Una verdad apabullante afloraba desde el pasado a toda velocidad: la abuela había tenido un amante. Un hombre que debió marcar su vida profundamente para que ella deseara conservar por escrito su vivencia, y cuya última pista acababa justo en aquella casa con suelo de mosaicos blancos y azules. No había nombres, solo una historia de amor y la dirección de aquella casa anotada en la última hoja junto a una fecha: la del día en que se vio obligada a marchar del pueblo. Abracé a mamá y sondeé su pasado en busca de mis propias respuestas. Cuando le pregunté por la noche en que huyeron sus padres, ella me contó lo que sabía por boca de una de sus tías.
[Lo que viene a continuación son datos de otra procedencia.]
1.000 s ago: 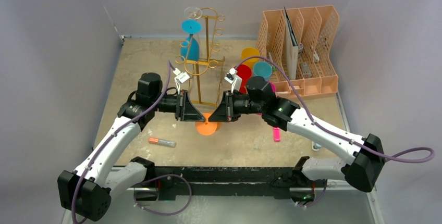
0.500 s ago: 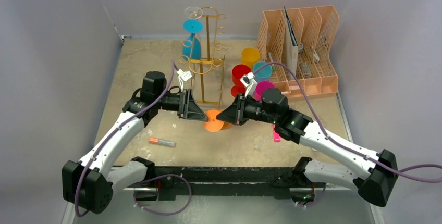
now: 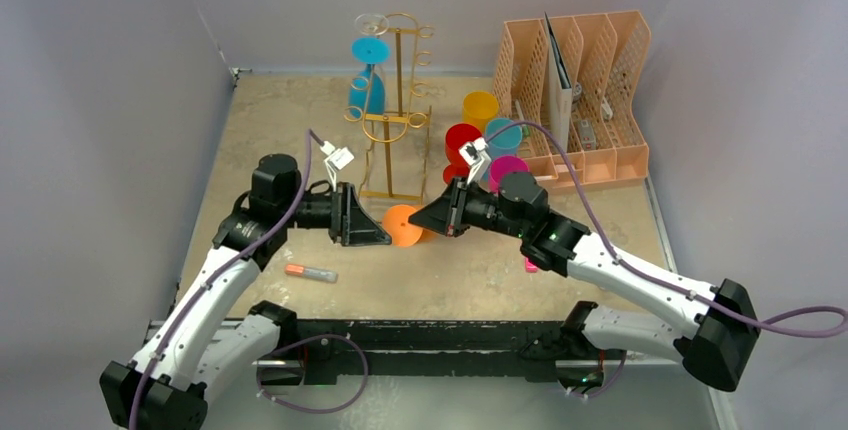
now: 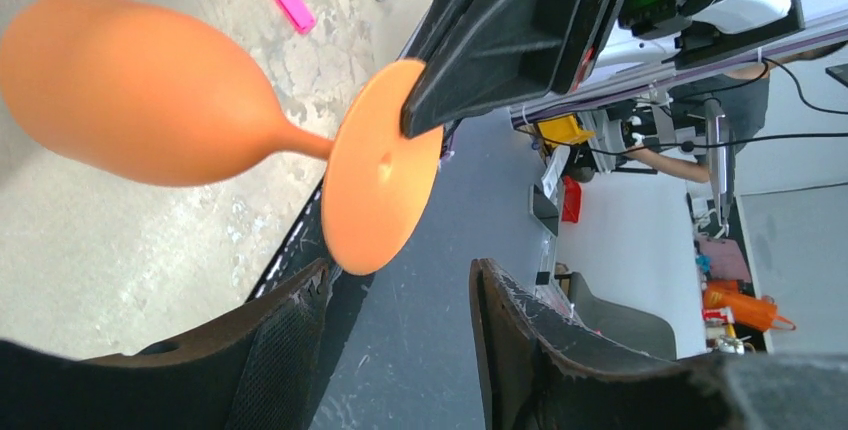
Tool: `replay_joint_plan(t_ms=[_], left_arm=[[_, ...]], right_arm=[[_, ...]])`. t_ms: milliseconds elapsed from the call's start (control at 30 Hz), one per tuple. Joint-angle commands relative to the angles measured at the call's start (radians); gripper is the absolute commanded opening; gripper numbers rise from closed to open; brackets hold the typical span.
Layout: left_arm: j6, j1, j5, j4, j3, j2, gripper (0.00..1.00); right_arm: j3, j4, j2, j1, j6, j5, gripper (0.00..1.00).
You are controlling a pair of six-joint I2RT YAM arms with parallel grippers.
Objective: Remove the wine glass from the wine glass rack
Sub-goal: Place the wine glass at the center of the board.
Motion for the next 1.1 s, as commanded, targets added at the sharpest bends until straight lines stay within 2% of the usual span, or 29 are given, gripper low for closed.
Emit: replay_joint_plan(t_ms=[0,233,400,467,633,733,767,833,1067], left_arm=[[0.029,-0.004,0.002,-0.060,-0.073,-0.062,0.51],[-0.068,-0.004,-0.065,0.079,-0.101,-0.145,0.32],[-0.136,-0.003,-0.058,0.148,-0.123,-0.150,0.31],[-0.145,-0.004,-0.057,0.165,-0.134,-0.159,0.27],[-0.095,-0.003,-0.071,0.102,-0.116,-0.170,0.17],[-0.062,-0.004,-0.090,0.046,-0.090,-0.151,0.02],[-0.058,-0.004,-0.091,0.041,-0.085,-0.145,0.00],[-0.050,-0.004,-0.088,0.042,-0.075,-0.136,0.00],[0.054,-0.004,-0.040,0.019,-0.053,-0.146,0.00]], right_arm=[[0.046,0.112,0.019,0.005,0.000,-0.094,0.00],[0.080,0.135,0.075,0.004,0.022,-0.196,0.00],[0.084,0.149,0.081,0.005,0.024,-0.219,0.00],[0.085,0.158,0.083,0.004,0.026,-0.228,0.00],[0.081,0.194,0.087,0.005,0.038,-0.237,0.00],[0.090,0.180,0.090,0.006,0.041,-0.243,0.00],[0.094,0.172,0.091,0.005,0.041,-0.243,0.01],[0.098,0.159,0.093,0.007,0.042,-0.243,0.04],[0.105,0.138,0.081,0.006,0.047,-0.227,0.38]])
Esa tarde, ante el peligro inminente, debían coger el coche y salir a toda prisa. Habían estado buscando a su madre por todas partes sin dar con su paradero, hasta que, finalmente, el abuelo apareció con ella, con el rostro desencajado por la preocupación. Contaban que apareció descalza, y que lloró durante todo el camino hasta la ciudad. Cerré los ojos, e intenté imaginar de dónde venían y cómo fueron esos momentos tan dramáticos. Cómo el miedo de aquel día se debió macerar con el dolor de la traición consumada y de la incertidumbre de lo que estaría por venir. A pesar de todo, no dejaba de preguntarme por qué ella no luchó por aquel amor.
Mi última noche en el pueblo, el sueño volvió a llevarme bajo el castaño junto a los muros del cementerio, donde solíamos sentarnos a merendar cada tarde la abuela y yo. En otoño me llenaba los bolsillos de castañas y jugaba a meterlas en los agujeros de la pared. Ella siempre decía que al abuelo le gustaban a rabiar, y que él vendría a recogerlas.
Cuando al amanecer compartí con mi madre el recuerdo de mi infancia, me miró extrañada. No tanto porque nunca le había contado dónde terminaban nuestros paseos vespertinos, como por el hecho de que su padre hubiese sido alérgico a los frutos secos, y que su enterramiento hubiera tenido lugar en su tierra natal, respetando su voluntad.
Han pasado casi cinco años desde la muerte de la abuela, y ahora acudo cada otoño al pueblo para dejarle flores. Nunca olvido acercarme hasta el muro del cementerio para dejar algunas castañas en los agujeros que aún quedan en él; orificios que dejaron las balas cuando los asaltantes fusilaron al cura y al médico del pueblo, que, cumpliendo el sagrado juramento hipocrático, decidió quedarse con sus enfermos.
Una fecha que quedó grabada en mi memoria, en el diario de su amante y, aún sin saberlo ella, en el color celeste de los ojos de mi madre.